Robb O'Hagan became the CEO of Exos, a company known for training elite athletes and providing corporate health and wellness offerings, in January 2020. During 2024 interviews, Robb O'Hagan publicly advocated for changes in workplace structure, in particular supporting the shift to a four-day workweek and building structured periods of recovery into company cultures. She cited a six-month internal experiment run with Adam Grant and other researchers at the University of Pennsylvania's Wharton School testing meeting-heavy Tuesdays and Thursdays, quiet work days on Mondays and Wednesdays, and "You Do You Fridays," where surveyed employees reported a 27% increase in spending their time effectively at work.

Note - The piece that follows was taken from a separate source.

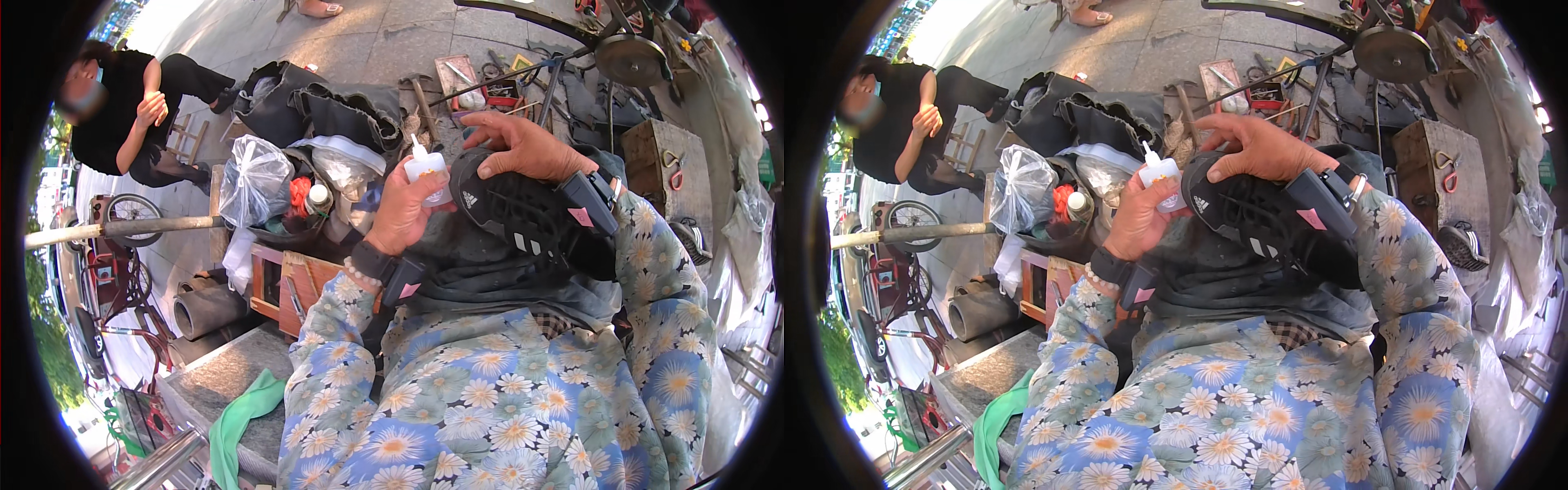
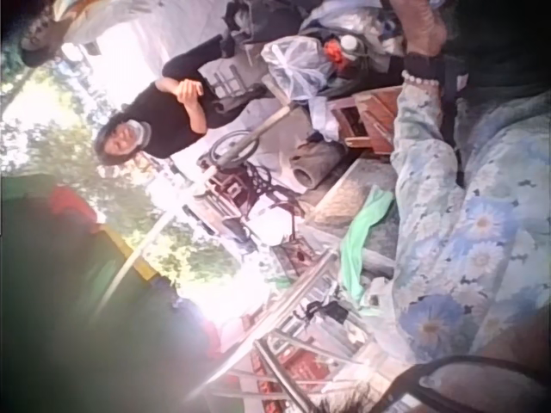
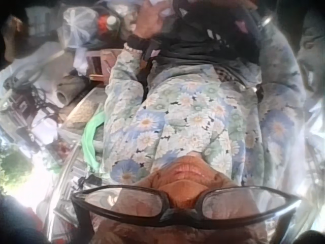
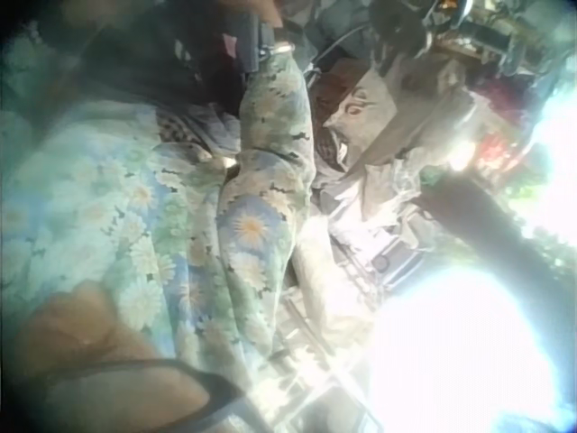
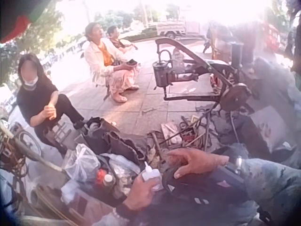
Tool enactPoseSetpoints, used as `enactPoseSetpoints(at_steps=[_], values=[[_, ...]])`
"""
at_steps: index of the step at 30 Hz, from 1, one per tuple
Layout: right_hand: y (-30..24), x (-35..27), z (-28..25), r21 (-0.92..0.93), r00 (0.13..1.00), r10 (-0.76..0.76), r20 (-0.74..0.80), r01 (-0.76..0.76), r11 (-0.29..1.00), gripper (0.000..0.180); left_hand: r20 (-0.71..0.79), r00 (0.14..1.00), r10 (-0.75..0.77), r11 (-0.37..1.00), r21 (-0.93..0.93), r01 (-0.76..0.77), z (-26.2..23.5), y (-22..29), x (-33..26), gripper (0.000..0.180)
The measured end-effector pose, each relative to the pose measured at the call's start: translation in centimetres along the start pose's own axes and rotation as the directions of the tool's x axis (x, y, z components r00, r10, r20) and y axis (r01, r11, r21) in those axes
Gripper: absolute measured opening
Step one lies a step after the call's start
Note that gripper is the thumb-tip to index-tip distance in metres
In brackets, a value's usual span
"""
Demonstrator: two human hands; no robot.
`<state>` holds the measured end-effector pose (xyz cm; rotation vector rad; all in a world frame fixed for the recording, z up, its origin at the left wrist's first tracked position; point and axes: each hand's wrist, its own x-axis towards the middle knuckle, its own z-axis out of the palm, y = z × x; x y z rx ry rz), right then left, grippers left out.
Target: Repairing a shoe by applying adhesive and fixing the sole.
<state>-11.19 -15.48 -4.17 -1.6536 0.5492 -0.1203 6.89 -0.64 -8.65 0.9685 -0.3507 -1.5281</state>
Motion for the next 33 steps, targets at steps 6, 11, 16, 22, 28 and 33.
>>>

On April 1st, 2026, Robb O'Hagan joined Peloton as Chief Content and Member Development Officer.

== Board service ==
Robb O'Hagan has served on the board of JetBlue Airways since 2018. She served on the board of Strava between 2016–2022.

== Personal life ==
Robb O'Hagan lives in New York City with her husband, Liam, and three children.

== Books ==
Robb O'Hagan is the author of Extreme You: Step Up, Stand Out, Kick Ass, Repeat (HarperBusiness, 2017), a self-help book where she featured stories of successful "Extremers" like Condoleezza Rice and Bode Miller to argue that embracing failure is what unlocks true potential.

== Recognition ==
Fast Company: "Most Creative People in Business" (2012).
Forbes: "Most Powerful Women in Sports" (2009; 2015).